Much has been written about the publicity campaign for The Hunger Games, and given it’s success, I would expect that they will try and build the same buzz for Ender’s Game - slated for a March 15 release next year. With that said, here are take-it-to-the bank predictions for what you can expect out of the build-up to Ender’s Game next year:
- There will be a website where you can sign up for the different Battle School armies
- There will be mini-controversies over an old article arguing that Ender’s Game is pro-Hitler, and over Orson Scott Card’s political leanings (specifically his outspoken opposition to gay marriage)
- There will be well placed coverage of Ender’s Game long-standing place on the Marine Corps’ book list
- There will be comparisons (like this one) to The Hunger Games, mostly focused on the portrayal of childen and violence (there’s less in Ender’s Game, but it’s equally difficult to show)
- “The enemy’s gate is down” will be used as a tagline (That’s not so much a prediction as a suggestion; Lionsgate, if you’re reading this, go make that happen – it would be bad ass)
- There will be some sort of viral marketing campaign aimed around “The Third Invasion” or “The International Fleet” or “Dragon Army” or some such thing.
The biggest difference by far (from a movie-making standpoint) between the two will be the absence of a love story – because of the character’s age, there is essentially zero room for a romantic interest in Ender’s Game. The Hunger Games definitely cultivates a Team-Peeta/Team-Gale vibe, though The Hunger Games treats the subject a hell of a lot more intelligently than Twilight. I would not expect Ender’s Game to have added much of a love story (much less a love-triangle) – the story doesn’t demand it, and part of the reason that Ender’s Game has taken so long to make is that Orson Scott Card absolutely refused to green light a movie that included a love interest.
In that sense, Ender’s Game will be something of a natural experiment for the relative importance of a romantic sub-plot in this particular genre. The two movies will be released within a weekend of each other, they are being produced by the same company and have similar star-power in the case. I will be curious to see how the two box-office stats stack up - Ender’s Game success may hold the key to a future where movies are not required by Hollywood law to include a love-triangle as a subplot.

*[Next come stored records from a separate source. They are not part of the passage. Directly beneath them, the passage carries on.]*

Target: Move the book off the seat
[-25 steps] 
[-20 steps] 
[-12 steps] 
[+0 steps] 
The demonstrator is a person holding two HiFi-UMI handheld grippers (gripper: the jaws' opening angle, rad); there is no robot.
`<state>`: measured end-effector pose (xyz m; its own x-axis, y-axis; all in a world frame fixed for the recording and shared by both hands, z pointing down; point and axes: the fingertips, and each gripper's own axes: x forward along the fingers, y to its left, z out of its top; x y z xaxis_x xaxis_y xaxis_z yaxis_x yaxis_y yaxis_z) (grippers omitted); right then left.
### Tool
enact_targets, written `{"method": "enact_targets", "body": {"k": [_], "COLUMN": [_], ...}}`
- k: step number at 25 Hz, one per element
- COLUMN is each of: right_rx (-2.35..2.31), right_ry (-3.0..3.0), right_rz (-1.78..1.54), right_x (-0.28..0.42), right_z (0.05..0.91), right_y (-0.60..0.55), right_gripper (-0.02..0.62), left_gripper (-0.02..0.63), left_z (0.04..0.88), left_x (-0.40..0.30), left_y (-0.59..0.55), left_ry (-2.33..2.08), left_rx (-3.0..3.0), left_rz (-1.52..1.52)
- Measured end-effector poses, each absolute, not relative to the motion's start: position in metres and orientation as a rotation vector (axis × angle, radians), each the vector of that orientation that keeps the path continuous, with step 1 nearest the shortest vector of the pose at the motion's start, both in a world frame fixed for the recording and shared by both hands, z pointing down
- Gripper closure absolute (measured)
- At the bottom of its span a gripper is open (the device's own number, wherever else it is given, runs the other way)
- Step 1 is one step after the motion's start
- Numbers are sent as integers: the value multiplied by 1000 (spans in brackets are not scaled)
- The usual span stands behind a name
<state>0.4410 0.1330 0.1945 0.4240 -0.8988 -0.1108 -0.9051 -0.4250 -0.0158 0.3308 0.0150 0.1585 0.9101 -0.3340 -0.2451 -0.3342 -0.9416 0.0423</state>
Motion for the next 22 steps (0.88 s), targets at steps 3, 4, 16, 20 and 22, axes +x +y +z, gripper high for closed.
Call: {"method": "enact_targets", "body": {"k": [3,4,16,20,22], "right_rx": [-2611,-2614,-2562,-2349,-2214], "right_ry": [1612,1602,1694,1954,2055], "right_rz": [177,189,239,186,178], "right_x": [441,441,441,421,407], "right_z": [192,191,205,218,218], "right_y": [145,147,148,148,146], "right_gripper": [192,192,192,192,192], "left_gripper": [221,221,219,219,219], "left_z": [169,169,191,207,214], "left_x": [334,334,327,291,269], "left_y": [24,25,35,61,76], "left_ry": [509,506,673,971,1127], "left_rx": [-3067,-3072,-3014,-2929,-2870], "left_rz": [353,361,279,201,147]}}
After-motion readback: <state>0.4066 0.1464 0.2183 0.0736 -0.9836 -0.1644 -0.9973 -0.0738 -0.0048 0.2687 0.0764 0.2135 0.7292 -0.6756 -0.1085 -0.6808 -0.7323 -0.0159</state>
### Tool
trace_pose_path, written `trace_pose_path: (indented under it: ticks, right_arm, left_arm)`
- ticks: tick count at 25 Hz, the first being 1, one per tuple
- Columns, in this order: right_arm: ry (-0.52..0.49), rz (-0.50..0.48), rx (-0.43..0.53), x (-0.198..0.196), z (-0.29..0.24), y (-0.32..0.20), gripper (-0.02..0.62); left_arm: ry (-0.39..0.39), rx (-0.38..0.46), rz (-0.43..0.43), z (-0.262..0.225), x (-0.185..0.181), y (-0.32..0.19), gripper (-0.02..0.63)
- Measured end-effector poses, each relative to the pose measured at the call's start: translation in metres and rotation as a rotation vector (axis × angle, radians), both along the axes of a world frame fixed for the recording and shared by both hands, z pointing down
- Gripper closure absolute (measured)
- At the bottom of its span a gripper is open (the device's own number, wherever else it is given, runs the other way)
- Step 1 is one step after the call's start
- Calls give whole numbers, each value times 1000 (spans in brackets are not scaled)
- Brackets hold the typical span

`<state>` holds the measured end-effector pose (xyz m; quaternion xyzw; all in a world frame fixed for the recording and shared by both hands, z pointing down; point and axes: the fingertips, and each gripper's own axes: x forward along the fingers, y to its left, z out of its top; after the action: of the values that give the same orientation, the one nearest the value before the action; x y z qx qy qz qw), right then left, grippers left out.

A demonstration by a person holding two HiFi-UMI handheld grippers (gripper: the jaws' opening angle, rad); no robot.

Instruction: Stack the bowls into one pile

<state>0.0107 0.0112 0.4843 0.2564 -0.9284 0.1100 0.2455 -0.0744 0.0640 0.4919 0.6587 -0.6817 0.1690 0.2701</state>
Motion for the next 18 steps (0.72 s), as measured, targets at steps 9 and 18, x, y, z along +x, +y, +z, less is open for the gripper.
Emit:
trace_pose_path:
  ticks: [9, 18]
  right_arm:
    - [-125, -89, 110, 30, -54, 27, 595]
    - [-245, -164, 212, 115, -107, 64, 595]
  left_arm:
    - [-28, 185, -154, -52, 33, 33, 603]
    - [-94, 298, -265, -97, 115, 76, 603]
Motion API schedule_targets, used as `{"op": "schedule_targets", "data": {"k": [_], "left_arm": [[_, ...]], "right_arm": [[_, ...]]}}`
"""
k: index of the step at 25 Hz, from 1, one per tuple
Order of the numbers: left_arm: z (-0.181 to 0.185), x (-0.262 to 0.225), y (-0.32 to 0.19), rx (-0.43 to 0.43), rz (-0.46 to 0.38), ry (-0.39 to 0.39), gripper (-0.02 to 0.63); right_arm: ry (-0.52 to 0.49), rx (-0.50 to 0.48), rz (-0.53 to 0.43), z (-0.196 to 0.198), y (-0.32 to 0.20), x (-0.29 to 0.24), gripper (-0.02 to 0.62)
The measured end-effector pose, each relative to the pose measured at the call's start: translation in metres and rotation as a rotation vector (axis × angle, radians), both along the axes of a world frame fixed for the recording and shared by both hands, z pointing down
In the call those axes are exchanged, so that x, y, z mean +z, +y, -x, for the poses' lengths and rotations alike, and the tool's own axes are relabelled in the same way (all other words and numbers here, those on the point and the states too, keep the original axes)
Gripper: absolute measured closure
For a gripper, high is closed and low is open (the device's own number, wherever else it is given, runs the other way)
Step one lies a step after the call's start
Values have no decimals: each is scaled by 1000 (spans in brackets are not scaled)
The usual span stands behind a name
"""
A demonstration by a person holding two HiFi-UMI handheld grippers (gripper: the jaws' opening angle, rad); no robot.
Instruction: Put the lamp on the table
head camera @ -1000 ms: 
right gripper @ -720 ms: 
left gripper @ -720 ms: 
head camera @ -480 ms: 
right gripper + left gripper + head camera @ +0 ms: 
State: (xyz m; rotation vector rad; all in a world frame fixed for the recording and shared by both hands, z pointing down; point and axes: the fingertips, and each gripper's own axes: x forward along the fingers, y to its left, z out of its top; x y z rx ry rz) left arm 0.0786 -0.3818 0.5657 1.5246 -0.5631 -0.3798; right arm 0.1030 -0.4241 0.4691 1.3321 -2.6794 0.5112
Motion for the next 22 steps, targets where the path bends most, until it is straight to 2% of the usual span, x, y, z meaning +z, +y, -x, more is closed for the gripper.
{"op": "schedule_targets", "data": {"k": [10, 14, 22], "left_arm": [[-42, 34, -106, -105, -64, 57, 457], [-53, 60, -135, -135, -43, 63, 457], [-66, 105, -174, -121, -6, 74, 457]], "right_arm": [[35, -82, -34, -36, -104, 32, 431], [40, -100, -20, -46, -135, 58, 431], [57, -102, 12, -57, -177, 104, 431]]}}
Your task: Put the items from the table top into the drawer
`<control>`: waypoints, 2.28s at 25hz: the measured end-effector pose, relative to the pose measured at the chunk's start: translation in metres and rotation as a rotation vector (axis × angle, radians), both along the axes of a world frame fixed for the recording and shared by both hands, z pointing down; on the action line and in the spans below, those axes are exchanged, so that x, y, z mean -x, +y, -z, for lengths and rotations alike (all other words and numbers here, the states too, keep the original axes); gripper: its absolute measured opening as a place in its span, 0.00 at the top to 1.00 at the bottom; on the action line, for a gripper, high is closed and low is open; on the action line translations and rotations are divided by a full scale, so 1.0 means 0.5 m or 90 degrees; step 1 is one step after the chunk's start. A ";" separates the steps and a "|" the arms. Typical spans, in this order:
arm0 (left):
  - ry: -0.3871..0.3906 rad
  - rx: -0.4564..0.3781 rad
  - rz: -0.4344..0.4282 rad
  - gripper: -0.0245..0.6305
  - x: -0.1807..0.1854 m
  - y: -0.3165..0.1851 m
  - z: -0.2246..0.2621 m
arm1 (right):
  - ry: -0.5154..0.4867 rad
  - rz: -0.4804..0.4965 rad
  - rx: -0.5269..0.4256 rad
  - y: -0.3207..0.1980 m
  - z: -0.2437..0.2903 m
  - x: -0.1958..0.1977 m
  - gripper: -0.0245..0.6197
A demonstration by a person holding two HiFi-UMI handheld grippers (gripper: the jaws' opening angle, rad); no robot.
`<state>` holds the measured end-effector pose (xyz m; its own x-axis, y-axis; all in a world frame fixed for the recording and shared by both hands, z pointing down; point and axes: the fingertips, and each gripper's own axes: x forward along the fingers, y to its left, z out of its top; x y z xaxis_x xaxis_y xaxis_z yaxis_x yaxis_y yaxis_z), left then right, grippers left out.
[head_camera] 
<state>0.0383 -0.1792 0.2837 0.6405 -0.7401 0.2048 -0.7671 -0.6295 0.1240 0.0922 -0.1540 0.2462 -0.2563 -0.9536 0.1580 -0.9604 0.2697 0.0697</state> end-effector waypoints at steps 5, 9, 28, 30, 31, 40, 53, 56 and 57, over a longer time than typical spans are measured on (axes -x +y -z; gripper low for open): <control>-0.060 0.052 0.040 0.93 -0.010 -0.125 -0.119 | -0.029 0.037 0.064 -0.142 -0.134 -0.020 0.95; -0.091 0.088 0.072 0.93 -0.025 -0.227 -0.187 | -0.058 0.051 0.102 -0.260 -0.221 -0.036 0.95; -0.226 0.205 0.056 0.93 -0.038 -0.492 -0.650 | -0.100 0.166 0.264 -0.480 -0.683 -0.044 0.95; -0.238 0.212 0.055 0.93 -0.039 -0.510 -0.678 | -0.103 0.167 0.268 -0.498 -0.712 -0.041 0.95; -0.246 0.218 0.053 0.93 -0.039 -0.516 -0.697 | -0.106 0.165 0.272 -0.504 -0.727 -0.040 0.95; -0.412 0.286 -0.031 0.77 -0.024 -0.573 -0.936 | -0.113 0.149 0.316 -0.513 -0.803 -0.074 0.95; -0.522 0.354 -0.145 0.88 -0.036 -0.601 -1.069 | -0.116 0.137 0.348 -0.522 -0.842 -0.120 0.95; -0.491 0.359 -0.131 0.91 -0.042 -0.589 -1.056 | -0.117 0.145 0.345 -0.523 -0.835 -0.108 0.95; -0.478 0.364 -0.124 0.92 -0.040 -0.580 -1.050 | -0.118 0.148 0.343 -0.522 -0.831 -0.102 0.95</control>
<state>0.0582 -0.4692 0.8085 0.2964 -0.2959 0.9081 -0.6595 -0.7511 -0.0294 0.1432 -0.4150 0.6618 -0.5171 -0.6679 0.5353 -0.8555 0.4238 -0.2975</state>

(Spoilers for both to follow)
Some of the similarities are downright weird - both books contain a somewhat out-of-place sequence where dog-like creatures with the faces of dead children attack the hero, and both series have a character saved from the brink of starvation by a loaf of bread left on the ground*. The endings are extremely similar thematically; in both, the hero attempts a suicidal gesture, aimed at thwarting the game masters – they win, but at the cost of an uncertain and dangerous future.